TASK PROMPT: Beginning at the line containing "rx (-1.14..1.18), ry" in the material below and ending at the line containing "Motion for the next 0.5", return each line exactly and add nothing.

*** Opening DATASET EXCERPTS ***

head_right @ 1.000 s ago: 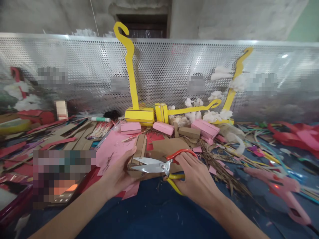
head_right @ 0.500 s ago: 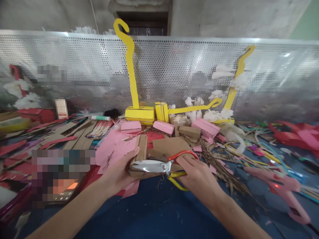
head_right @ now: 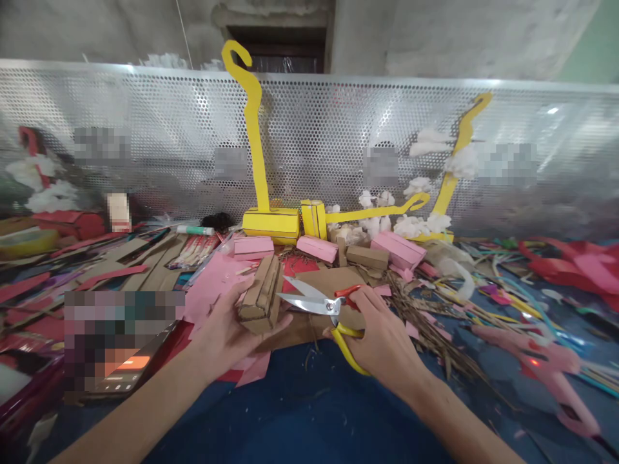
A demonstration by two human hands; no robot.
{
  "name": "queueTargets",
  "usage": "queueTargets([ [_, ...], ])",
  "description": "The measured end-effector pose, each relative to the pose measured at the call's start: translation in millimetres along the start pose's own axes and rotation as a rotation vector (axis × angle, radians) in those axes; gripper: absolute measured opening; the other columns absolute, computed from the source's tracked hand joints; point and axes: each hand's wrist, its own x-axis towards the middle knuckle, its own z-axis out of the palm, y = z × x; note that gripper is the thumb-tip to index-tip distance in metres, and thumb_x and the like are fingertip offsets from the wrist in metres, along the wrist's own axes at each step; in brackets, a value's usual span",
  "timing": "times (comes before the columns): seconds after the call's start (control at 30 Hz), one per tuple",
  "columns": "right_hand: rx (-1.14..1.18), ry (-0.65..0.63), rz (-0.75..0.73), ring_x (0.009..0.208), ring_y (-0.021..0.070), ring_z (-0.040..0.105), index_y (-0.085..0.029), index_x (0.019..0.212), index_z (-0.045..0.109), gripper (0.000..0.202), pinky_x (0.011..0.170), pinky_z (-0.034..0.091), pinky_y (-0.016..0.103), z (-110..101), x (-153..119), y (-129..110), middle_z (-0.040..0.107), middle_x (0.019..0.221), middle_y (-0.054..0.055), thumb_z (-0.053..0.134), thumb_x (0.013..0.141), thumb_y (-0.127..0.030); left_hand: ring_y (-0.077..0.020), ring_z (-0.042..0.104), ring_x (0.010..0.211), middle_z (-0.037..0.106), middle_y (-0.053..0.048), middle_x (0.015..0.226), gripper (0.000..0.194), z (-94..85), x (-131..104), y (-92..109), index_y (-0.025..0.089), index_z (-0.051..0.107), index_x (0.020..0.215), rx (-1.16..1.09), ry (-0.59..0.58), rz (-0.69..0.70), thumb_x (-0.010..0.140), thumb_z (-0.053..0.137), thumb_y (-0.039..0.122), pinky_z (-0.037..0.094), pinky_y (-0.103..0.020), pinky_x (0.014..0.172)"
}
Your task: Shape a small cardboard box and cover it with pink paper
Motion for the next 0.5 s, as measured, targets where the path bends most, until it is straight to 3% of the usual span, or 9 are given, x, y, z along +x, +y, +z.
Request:
queueTargets([
  [0.2, 0.113, -0.059, -0.016, 0.096, 0.0262, 0.067, -0.024, 0.106, 0.054, 0.031, 0.077, 0.054, 0.032, -0.7, -1.4, -7.1, 0.064, 0.111, 0.009, 0.073, 0.085, -0.035, -0.0227, 0.072, 0.078, 0.076, -0.011, 0.085, 0.022, -2.7, 0.0, 4.6, 0.013, 0.070, 0.098, -0.022, -0.103, -0.008, 0.093, 0.060, 0.031, 0.057, -0.035, 0.073],
  [0.33, 0.174, -0.085, -0.042, 0.104, 0.0279, 0.064, -0.024, 0.112, 0.053, 0.034, 0.085, 0.053, 0.036, -4.6, -3.4, -12.2, 0.061, 0.114, 0.010, 0.073, 0.087, -0.034, -0.0255, 0.073, 0.090, 0.078, -0.010, 0.093, 0.025, -9.2, 3.6, 7.6, 0.016, 0.070, 0.102, -0.055, -0.125, -0.015, 0.095, 0.059, 0.037, 0.058, -0.039, 0.082],
  [0.5, 0.208, -0.103, -0.051, 0.107, 0.0257, 0.062, -0.026, 0.115, 0.052, 0.036, 0.089, 0.052, 0.035, -8.7, -3.6, -13.3, 0.060, 0.115, 0.007, 0.066, 0.083, -0.015, -0.0232, 0.074, 0.090, 0.078, -0.009, 0.100, 0.031, -9.4, 3.6, 8.4, 0.017, 0.070, 0.116, 0.027, -0.137, 0.011, 0.095, 0.065, 0.039, 0.060, -0.037, 0.083],
])
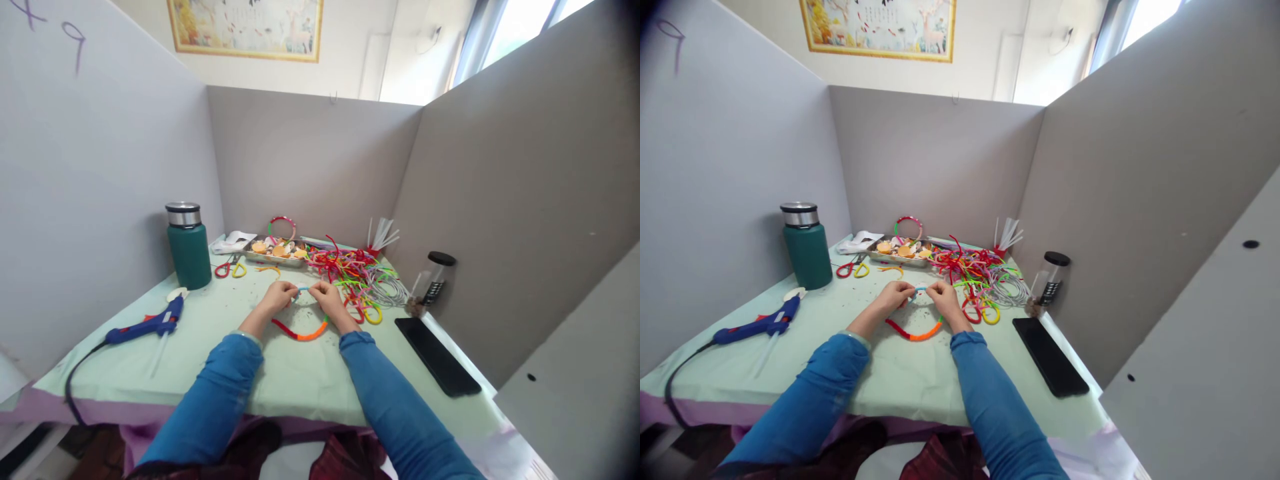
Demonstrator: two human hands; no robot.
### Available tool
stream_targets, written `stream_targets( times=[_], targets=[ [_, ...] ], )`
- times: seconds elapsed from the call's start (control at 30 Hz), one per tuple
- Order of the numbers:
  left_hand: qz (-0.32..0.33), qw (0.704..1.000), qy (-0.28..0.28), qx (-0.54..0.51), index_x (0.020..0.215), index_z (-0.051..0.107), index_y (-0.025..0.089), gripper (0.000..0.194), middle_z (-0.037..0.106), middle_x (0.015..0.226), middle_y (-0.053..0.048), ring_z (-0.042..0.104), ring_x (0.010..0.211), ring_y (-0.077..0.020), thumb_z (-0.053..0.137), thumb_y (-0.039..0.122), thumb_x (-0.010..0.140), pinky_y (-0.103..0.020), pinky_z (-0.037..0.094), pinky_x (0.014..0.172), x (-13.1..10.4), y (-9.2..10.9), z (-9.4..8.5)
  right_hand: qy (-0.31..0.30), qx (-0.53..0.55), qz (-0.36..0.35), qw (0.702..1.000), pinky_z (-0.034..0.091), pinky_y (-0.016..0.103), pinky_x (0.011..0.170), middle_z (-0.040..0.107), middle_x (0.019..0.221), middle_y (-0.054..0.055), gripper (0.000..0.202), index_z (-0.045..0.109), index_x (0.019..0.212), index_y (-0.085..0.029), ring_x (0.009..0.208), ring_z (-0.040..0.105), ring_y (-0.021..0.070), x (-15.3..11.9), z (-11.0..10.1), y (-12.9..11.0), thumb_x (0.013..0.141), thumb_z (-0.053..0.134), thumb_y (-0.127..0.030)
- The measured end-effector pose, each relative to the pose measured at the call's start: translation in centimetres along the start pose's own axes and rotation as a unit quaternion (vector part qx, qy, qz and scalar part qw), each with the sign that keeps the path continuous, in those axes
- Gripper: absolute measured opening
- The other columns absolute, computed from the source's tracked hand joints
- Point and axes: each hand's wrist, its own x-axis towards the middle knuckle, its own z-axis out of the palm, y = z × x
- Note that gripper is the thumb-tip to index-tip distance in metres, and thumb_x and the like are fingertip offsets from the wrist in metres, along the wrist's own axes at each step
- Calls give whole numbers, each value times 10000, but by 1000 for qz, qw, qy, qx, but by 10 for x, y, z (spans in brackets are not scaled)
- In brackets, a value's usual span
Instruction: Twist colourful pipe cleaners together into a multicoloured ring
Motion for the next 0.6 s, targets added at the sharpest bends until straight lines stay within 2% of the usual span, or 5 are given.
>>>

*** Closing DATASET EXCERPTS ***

EXERCISE OUTPUT:
  "columns": "right_hand: rx (-1.14..1.18), ry (-0.65..0.63), rz (-0.75..0.73), ring_x (0.009..0.208), ring_y (-0.021..0.070), ring_z (-0.040..0.105), index_y (-0.085..0.029), index_x (0.019..0.212), index_z (-0.045..0.109), gripper (0.000..0.202), pinky_x (0.011..0.170), pinky_z (-0.034..0.091), pinky_y (-0.016..0.103), z (-110..101), x (-153..119), y (-129..110), middle_z (-0.040..0.107), middle_x (0.019..0.221), middle_y (-0.054..0.055), thumb_z (-0.053..0.134), thumb_x (0.013..0.141), thumb_y (-0.127..0.030); left_hand: ring_y (-0.077..0.020), ring_z (-0.042..0.104), ring_x (0.010..0.211), middle_z (-0.037..0.106), middle_y (-0.053..0.048), middle_x (0.015..0.226), gripper (0.000..0.194), z (-94..85), x (-131..104), y (-92..109), index_y (-0.025..0.089), index_z (-0.051..0.107), index_x (0.020..0.215), rx (-1.16..1.09), ry (-0.59..0.58), rz (-0.69..0.70), thumb_x (-0.010..0.140), thumb_z (-0.053..0.137), thumb_y (-0.039..0.122), pinky_z (-0.037..0.094), pinky_y (-0.103..0.020), pinky_x (0.014..0.172)"
}
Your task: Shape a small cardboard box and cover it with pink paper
Motion for the next 0.5 s, as measured, targets where the path bends most, until it is straight to 3% of the usual span, or 9 are given, x, y, z along +x, +y, +z.

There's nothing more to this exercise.